April 9th, 2010 at 8:11 pm
Here’s the problems I have with blaming average citizens for greed in the financial meltdown:
1). When, in the entire history of money, has there been a shortage of people asking for money (eg. mortgages)? In fact there’s always more people asking for money than there is money.
2). Knowing this, there were (and are) systemic controls in the finance systems. People who’s job it was to provide gating systems. People who hold job titles like mortgage broker, banker, regulator, Chairman of the Federal Reserve, and so forth;
3). Then the political class decided that government is evil, regulation is bad, and all those people should not do their jobs, at least not as traditionally understood. All requests for money were worthy and equally good;
4). Now here’s the eye popping part. An anti-government, anti-regulation ideology is one thing. But the political class decided not to abolish the regulators, gate keepers, evaluators, and so on. All those people kept their jobs. They were paid to do nothing or become cheerleaders for spending and consumption. High class salesmen and women.
There used to be fiscal controls on irrationality, greed, and just plain bad ideas. Then those controls were systematically dismantled and we didn’t even get any savings from dismantling the fiscal controls. How stupid is that?
The fact that citizens wound up bailing out the people who failed us all, and the failing class of former protectors got paid handsome bonuses, is a travesty.

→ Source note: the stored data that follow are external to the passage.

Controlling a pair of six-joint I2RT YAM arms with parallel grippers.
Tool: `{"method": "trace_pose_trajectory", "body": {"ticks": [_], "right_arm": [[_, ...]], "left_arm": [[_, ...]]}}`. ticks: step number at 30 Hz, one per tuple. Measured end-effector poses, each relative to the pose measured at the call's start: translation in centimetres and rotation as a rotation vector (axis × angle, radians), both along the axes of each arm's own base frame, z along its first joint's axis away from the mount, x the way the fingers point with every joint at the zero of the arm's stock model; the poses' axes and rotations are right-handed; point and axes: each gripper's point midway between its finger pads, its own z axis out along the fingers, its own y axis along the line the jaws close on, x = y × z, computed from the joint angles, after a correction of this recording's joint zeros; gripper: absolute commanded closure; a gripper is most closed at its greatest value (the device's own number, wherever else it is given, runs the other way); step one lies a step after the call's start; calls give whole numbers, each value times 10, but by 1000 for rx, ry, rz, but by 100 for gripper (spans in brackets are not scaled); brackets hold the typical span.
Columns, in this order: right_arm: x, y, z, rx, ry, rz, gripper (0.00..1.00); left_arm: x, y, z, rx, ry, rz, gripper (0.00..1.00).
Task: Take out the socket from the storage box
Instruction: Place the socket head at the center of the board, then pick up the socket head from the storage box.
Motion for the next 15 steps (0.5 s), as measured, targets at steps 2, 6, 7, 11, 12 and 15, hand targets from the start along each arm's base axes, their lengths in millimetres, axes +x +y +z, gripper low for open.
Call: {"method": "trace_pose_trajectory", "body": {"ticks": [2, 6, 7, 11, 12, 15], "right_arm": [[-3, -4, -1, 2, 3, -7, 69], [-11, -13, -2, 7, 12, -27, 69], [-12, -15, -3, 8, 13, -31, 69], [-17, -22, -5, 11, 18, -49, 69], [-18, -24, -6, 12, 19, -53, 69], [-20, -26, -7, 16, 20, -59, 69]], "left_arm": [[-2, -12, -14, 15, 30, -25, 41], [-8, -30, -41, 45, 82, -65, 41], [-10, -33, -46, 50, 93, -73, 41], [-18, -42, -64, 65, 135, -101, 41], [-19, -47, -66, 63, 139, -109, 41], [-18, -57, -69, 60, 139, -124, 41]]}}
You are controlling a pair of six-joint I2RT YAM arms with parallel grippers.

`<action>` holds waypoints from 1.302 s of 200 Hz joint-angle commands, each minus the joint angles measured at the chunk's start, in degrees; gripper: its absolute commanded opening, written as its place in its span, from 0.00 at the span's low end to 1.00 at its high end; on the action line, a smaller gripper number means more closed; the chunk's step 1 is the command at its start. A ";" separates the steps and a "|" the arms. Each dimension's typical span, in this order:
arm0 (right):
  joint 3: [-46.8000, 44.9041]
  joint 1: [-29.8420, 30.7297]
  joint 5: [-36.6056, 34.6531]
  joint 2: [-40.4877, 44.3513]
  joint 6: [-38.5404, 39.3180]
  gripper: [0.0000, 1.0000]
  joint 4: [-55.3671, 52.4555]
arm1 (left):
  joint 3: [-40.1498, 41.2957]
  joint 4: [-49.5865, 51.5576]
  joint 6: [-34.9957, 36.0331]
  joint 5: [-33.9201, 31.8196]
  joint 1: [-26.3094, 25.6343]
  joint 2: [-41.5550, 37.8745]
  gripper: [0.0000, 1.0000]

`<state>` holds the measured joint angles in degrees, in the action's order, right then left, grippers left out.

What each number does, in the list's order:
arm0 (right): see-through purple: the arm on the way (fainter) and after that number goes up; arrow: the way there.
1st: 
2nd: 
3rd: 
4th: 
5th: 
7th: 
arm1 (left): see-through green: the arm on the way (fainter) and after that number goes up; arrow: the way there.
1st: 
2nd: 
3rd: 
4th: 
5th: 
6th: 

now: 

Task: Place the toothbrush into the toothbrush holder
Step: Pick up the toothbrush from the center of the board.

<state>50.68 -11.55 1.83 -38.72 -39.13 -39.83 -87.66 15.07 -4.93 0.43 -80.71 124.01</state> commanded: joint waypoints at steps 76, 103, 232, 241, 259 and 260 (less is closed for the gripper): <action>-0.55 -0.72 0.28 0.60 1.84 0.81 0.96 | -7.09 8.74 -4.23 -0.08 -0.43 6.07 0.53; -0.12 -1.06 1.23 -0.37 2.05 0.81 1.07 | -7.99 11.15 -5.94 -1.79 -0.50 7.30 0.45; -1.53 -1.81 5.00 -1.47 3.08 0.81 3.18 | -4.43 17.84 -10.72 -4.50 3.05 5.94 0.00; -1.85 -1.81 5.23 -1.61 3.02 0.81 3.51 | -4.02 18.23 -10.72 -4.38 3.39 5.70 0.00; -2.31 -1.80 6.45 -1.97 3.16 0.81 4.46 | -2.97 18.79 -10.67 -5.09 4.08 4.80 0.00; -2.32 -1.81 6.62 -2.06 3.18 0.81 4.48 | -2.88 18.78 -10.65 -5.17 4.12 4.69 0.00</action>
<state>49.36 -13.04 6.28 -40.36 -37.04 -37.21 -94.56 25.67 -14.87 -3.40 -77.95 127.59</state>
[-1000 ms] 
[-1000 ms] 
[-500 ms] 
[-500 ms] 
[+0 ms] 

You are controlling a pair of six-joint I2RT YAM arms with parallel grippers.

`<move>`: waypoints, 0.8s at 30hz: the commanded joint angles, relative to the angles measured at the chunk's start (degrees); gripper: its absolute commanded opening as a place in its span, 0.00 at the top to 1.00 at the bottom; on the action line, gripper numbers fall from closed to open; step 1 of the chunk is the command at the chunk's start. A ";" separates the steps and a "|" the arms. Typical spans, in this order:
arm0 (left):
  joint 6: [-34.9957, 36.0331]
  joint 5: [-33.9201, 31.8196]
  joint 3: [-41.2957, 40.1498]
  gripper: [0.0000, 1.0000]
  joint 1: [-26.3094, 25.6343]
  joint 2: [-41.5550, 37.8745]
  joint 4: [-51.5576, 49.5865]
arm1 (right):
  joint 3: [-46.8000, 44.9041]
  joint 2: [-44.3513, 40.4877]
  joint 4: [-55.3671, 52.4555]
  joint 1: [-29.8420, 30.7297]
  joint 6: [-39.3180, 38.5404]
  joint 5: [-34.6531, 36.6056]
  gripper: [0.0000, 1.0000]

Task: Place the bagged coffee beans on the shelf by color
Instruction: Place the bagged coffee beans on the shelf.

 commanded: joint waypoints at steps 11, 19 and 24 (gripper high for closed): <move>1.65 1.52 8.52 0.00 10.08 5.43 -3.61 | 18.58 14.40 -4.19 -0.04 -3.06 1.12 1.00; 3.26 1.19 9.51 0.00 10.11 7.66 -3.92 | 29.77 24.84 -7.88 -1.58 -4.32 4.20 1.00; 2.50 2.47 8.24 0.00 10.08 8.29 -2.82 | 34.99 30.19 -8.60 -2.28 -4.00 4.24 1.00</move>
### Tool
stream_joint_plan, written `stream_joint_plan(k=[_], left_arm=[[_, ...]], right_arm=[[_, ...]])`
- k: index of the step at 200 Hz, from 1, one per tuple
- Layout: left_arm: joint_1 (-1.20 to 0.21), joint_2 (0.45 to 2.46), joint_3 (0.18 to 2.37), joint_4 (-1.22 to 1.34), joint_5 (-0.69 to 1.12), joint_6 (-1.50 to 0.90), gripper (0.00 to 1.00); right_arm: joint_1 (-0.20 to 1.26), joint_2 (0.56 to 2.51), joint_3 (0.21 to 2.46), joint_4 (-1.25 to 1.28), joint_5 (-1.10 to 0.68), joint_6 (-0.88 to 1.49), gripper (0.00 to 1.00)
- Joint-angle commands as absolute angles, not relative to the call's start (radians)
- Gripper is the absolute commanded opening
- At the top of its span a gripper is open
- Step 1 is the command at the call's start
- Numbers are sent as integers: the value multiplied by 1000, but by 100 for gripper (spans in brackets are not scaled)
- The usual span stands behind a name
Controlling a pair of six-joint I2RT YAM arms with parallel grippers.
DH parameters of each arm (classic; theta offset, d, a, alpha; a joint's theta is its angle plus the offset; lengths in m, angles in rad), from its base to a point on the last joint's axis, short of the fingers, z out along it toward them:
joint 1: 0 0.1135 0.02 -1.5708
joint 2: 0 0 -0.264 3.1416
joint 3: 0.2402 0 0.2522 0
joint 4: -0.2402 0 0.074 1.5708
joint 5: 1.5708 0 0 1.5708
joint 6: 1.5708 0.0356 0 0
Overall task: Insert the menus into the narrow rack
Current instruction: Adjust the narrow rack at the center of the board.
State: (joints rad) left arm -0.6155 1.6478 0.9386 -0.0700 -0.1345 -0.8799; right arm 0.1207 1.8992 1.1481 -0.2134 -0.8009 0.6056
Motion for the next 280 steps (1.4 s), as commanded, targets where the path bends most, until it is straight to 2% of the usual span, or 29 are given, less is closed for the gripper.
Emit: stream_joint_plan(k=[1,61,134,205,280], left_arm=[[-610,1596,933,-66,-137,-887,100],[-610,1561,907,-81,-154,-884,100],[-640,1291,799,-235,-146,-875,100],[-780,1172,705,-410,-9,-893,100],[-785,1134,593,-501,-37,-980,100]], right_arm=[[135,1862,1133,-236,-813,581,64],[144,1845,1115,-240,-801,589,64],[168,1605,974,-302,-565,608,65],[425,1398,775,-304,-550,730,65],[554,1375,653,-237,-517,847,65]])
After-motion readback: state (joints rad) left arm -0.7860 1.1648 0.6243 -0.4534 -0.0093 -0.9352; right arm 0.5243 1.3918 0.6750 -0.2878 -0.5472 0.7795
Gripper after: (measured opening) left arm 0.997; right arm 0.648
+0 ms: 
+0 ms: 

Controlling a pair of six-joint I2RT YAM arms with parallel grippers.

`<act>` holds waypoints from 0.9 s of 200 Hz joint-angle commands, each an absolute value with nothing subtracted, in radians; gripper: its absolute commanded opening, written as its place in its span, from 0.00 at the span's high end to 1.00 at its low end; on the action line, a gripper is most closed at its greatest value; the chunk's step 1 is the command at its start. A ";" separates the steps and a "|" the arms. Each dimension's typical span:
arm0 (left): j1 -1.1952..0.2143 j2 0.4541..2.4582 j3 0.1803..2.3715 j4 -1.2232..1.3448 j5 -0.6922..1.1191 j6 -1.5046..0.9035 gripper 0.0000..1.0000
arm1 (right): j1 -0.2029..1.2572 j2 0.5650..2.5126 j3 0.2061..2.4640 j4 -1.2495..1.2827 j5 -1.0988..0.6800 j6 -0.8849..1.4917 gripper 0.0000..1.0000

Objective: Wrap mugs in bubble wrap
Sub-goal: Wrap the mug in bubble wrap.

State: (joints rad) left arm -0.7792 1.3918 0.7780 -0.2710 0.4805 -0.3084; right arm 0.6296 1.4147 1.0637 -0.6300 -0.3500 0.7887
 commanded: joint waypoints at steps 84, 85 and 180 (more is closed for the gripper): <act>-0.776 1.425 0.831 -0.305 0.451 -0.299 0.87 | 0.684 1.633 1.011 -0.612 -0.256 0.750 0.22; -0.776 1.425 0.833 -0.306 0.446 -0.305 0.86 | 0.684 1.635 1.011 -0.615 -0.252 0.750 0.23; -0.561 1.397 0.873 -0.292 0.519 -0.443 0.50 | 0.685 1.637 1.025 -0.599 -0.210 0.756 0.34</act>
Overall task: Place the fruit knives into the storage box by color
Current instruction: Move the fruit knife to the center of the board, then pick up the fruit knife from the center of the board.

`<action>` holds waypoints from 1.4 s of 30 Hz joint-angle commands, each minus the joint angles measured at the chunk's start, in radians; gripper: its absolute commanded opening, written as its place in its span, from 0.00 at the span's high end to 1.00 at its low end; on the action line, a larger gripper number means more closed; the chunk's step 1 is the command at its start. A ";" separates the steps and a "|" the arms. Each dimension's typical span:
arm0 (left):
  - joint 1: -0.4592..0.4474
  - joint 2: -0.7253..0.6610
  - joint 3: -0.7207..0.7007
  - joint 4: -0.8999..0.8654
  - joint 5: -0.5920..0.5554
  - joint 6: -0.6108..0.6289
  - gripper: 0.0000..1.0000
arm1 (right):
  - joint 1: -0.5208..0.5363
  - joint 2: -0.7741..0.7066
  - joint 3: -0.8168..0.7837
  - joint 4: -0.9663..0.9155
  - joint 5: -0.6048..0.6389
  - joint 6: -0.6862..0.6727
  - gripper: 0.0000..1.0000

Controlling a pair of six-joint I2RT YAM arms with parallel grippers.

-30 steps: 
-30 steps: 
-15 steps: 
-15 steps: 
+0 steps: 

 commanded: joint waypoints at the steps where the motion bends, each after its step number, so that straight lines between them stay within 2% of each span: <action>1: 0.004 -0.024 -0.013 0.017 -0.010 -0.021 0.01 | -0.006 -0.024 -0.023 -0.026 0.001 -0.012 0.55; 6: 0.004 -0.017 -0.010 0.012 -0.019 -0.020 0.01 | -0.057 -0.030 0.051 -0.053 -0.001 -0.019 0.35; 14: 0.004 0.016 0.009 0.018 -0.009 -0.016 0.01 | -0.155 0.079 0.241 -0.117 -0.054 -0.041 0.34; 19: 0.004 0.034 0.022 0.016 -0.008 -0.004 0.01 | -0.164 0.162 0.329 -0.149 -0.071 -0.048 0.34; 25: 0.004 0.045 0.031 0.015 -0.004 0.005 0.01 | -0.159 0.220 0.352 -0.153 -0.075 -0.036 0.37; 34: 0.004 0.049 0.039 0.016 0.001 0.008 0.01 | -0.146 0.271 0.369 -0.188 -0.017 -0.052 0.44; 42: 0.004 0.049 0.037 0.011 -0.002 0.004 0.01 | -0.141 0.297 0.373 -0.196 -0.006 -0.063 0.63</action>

April 9th, 2010 at 8:29 pm
i think one qualification needs to be that “the people” is to a great extent taxes which go from productive high earners (think real entrepreneurs) to bail out rent seeking high earners. though much of history the rent seekers (“nobles”) had the reigns of power. the productive class of high earners before the modern era was not really similar to what we have now, because anyone who made their wealth through trade and production was aiming to produce a rent seeking lineage. the masses through primary production, the peasants, were the real objects of theft at that point.
this is not to negate that the implicit guarantee to financial elites by the body politic doesn’t involve a transfer from the middle class to the elite. but there are economic elites which historically have generated real value-add, innovation & economic productivity. these are not the sorts of domains which people find “systematically critical” though, they’re optional engines of growth.
April 12th, 2010 at 2:15 am
By “virtuous circles,” are you referring to negative feedback loops? Could you give any examples?
April 12th, 2010 at 2:26 am
positive.
affluence leads to a sense of security and well being, and allows for an increase of trust within a society. increased trust allows for greater coordination and economies of scale, which lead to more affluence. you can reverse the direction.